▶ [EXERCISE OBJECTIVE] Looking through the data, please report how many lines contain the string "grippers", giving nothing but the number.

▶ [INFORMATION PROVIDED]
☆ ☆ ☆ ☆ ☆ ☆ ☆
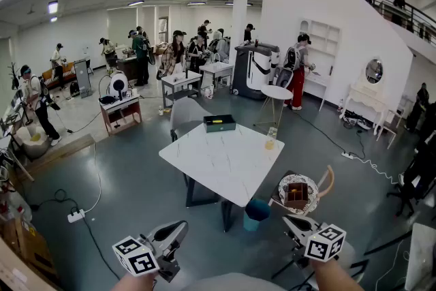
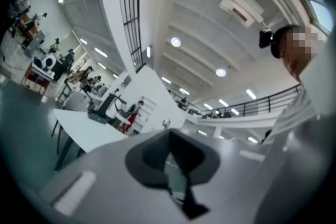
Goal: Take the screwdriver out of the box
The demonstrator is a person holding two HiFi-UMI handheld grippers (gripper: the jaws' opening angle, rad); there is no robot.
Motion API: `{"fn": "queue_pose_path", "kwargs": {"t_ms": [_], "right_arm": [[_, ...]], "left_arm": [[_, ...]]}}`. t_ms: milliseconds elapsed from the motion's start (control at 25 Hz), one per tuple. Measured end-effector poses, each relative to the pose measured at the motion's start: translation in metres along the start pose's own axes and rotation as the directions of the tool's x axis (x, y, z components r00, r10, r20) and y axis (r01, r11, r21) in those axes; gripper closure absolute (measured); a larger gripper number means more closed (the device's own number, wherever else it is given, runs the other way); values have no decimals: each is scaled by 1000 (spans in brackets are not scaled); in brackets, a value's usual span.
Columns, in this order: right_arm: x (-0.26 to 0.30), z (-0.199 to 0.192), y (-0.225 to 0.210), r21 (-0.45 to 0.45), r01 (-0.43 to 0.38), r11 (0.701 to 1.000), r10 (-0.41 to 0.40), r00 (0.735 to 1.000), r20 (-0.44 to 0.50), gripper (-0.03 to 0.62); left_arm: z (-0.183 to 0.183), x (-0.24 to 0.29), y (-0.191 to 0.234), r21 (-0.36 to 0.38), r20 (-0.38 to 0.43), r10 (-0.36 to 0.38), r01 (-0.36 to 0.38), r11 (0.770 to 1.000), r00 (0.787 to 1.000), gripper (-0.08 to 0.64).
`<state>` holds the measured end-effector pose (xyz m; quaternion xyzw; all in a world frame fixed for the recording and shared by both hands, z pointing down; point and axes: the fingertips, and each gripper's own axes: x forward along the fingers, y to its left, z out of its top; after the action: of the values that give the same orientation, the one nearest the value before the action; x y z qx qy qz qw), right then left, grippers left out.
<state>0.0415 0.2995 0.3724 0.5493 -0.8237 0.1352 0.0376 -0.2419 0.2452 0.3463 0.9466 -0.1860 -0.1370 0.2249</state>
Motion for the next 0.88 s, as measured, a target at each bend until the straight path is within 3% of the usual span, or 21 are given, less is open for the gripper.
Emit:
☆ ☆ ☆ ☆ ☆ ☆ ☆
▶ [YOUR RESPONSE] 2